— What you have to do —
For the listing below, give the number of lines in which "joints" occurs. Add nothing.

— Given information —
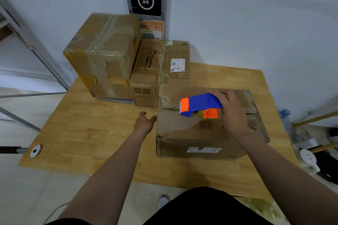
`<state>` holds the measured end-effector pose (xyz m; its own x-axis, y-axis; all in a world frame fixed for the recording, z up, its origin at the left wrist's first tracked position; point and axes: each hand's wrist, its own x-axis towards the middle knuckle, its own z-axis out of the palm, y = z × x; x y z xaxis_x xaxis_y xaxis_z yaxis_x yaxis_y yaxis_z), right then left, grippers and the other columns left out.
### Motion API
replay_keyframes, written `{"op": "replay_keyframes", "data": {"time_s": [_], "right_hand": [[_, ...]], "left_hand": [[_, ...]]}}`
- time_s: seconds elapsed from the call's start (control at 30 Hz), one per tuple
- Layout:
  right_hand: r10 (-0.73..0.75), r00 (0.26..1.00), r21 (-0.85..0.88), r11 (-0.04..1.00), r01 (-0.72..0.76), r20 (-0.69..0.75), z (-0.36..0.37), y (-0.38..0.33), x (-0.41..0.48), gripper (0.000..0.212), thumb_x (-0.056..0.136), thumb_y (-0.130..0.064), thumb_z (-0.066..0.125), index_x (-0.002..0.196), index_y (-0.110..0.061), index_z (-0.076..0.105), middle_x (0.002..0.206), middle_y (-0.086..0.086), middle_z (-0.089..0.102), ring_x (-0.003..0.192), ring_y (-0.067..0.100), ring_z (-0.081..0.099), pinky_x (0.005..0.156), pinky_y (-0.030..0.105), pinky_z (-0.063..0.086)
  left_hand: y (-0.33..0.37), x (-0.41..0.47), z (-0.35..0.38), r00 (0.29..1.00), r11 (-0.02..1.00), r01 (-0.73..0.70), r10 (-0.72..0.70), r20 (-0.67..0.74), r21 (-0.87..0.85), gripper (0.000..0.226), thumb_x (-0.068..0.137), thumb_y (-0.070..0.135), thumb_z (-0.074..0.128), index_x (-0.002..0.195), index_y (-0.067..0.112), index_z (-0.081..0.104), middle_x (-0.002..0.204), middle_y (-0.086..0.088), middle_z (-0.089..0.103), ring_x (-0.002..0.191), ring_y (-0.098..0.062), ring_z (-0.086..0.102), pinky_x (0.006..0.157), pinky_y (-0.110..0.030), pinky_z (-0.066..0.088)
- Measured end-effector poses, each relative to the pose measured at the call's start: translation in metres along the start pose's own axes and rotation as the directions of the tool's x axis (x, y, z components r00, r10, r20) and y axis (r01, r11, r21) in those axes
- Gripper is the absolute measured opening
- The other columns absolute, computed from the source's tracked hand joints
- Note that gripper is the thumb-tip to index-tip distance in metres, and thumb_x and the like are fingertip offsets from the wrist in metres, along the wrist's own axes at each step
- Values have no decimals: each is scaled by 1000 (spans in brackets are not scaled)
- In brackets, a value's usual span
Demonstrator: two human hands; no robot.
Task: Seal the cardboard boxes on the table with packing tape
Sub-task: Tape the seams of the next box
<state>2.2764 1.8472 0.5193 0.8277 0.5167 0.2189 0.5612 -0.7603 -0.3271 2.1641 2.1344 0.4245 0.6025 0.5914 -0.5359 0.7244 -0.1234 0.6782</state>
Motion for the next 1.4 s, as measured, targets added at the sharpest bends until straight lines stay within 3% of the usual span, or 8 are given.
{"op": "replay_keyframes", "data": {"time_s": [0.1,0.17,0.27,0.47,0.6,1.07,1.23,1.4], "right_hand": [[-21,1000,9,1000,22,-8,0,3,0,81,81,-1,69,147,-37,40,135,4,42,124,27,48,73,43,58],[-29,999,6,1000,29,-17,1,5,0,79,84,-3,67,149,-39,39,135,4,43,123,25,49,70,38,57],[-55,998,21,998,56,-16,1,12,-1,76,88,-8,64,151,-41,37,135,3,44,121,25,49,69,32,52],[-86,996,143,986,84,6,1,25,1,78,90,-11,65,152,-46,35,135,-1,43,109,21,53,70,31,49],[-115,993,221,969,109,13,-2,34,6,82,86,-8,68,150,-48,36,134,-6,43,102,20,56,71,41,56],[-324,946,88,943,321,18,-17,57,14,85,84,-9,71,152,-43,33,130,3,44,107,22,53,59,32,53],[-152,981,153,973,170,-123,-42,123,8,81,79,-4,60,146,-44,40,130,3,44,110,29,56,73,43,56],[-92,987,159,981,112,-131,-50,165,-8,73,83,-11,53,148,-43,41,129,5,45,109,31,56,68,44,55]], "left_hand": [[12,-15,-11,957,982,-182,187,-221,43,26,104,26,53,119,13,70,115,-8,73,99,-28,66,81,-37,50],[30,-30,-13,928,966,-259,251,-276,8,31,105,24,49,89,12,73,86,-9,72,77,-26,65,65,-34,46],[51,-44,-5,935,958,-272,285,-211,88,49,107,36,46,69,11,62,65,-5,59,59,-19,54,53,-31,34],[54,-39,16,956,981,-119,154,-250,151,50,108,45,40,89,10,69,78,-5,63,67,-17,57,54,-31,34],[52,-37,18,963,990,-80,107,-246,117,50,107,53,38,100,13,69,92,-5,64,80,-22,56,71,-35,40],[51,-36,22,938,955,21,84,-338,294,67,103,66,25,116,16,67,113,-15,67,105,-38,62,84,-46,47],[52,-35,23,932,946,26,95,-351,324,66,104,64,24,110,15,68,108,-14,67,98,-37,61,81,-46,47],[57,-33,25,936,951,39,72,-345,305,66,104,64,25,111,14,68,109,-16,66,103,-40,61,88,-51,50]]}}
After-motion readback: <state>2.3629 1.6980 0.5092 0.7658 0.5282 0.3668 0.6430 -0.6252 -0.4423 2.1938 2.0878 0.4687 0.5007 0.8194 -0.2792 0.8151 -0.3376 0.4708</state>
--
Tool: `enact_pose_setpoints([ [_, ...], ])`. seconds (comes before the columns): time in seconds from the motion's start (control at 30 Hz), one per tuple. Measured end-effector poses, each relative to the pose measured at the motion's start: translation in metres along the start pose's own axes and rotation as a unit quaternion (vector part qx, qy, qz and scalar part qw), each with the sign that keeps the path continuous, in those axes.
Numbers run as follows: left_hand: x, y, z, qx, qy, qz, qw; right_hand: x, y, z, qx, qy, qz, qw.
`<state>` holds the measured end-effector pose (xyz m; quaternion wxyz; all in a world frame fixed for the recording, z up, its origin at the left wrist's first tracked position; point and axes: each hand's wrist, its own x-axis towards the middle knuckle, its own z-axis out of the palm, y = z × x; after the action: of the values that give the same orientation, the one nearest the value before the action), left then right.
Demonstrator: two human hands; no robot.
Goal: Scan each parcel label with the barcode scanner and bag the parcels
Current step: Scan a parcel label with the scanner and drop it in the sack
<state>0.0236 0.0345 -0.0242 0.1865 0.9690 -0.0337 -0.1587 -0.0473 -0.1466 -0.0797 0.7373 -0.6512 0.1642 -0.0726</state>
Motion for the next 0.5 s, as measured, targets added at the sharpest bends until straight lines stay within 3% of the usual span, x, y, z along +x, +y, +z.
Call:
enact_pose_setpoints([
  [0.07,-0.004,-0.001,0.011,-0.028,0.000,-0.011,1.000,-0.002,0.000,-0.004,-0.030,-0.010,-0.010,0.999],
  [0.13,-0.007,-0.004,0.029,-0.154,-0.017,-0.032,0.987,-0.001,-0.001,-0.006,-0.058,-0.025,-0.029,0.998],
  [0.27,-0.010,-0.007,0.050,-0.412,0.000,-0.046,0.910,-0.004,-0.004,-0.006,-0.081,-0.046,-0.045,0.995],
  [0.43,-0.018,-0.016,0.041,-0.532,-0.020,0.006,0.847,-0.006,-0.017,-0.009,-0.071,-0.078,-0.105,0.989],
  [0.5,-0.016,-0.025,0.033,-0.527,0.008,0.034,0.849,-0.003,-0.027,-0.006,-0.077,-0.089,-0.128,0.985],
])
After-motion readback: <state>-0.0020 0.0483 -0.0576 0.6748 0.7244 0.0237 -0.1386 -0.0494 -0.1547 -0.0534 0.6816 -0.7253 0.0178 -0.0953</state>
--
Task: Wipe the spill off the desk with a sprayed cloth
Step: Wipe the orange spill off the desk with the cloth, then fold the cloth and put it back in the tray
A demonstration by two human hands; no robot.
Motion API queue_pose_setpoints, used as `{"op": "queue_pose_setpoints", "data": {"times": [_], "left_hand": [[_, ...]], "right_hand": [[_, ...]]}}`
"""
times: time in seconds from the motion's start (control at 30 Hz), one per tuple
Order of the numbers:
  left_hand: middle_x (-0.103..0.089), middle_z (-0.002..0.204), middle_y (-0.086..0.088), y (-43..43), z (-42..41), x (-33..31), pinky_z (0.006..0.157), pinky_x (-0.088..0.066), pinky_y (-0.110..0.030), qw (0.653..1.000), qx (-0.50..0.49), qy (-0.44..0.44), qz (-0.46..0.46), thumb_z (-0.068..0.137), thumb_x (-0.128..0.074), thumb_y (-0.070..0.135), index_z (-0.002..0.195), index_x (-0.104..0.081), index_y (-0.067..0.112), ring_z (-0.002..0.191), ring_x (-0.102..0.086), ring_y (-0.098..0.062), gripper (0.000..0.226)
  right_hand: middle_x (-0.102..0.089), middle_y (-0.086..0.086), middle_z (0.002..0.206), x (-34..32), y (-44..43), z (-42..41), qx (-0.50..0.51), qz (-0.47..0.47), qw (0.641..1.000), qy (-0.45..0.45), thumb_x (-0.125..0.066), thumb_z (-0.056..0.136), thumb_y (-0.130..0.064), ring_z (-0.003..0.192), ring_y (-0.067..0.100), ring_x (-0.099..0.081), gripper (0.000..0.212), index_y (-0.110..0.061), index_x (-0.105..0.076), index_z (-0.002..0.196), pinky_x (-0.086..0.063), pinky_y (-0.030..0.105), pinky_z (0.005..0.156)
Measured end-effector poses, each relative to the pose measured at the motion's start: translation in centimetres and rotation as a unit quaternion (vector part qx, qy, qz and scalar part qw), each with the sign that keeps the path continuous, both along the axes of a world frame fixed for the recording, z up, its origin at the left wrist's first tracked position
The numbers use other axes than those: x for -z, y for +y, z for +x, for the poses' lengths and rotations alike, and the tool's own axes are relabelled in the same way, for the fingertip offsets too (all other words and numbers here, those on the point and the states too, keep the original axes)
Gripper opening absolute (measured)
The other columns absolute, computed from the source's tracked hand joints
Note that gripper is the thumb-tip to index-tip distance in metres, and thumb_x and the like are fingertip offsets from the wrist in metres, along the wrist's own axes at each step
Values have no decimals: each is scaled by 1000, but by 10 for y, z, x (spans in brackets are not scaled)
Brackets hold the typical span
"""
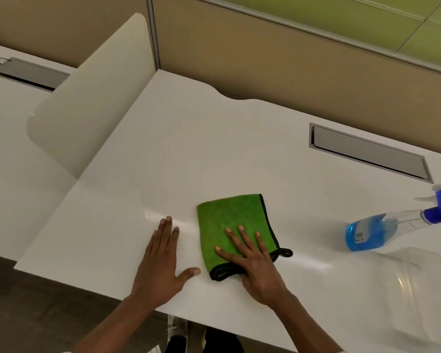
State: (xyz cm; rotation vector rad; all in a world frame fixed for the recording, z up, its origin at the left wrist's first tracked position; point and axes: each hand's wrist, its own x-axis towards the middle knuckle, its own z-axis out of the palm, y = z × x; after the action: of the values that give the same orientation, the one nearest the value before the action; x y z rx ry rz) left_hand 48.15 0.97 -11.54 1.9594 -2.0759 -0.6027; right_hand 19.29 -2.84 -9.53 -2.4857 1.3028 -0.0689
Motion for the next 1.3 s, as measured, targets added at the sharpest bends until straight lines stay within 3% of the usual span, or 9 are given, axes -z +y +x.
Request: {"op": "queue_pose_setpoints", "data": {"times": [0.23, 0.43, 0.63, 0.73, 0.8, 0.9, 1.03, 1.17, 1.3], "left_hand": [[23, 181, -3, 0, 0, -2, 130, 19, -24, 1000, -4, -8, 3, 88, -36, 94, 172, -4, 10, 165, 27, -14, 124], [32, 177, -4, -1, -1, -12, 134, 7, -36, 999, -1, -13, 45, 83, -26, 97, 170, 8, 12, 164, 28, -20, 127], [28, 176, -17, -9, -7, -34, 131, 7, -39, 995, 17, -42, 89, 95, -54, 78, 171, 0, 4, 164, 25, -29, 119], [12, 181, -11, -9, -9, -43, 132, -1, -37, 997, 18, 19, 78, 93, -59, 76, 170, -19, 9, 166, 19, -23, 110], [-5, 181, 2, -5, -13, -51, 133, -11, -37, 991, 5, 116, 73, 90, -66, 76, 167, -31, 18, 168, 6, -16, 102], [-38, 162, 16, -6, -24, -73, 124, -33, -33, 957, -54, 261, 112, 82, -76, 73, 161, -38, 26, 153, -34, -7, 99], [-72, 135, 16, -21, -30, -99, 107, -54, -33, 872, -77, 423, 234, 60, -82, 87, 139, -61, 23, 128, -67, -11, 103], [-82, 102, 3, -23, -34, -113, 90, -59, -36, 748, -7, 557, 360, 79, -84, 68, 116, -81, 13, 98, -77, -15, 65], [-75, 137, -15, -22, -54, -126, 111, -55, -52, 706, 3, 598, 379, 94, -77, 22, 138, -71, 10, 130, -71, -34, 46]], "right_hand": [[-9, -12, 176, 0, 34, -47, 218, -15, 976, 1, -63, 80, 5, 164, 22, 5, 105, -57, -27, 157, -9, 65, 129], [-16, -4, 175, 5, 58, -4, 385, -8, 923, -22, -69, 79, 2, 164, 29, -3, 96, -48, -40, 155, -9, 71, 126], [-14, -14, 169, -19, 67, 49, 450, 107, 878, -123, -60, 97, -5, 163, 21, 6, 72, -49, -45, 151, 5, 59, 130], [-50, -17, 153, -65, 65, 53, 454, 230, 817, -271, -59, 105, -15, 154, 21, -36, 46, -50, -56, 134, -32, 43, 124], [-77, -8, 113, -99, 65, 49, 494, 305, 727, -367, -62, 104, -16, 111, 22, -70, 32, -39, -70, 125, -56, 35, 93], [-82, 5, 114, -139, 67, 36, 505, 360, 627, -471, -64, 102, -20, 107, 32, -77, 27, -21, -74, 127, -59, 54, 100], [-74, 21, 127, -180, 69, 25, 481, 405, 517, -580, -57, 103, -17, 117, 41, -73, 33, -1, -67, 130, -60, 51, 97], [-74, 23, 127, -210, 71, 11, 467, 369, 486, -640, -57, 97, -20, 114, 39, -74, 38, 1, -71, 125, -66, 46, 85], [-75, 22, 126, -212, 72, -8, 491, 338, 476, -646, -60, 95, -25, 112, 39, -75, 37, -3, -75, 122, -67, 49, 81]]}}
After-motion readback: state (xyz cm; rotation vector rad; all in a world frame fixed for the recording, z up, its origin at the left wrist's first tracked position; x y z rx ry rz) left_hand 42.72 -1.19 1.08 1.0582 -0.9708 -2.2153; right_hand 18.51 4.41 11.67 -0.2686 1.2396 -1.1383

— Solution —
2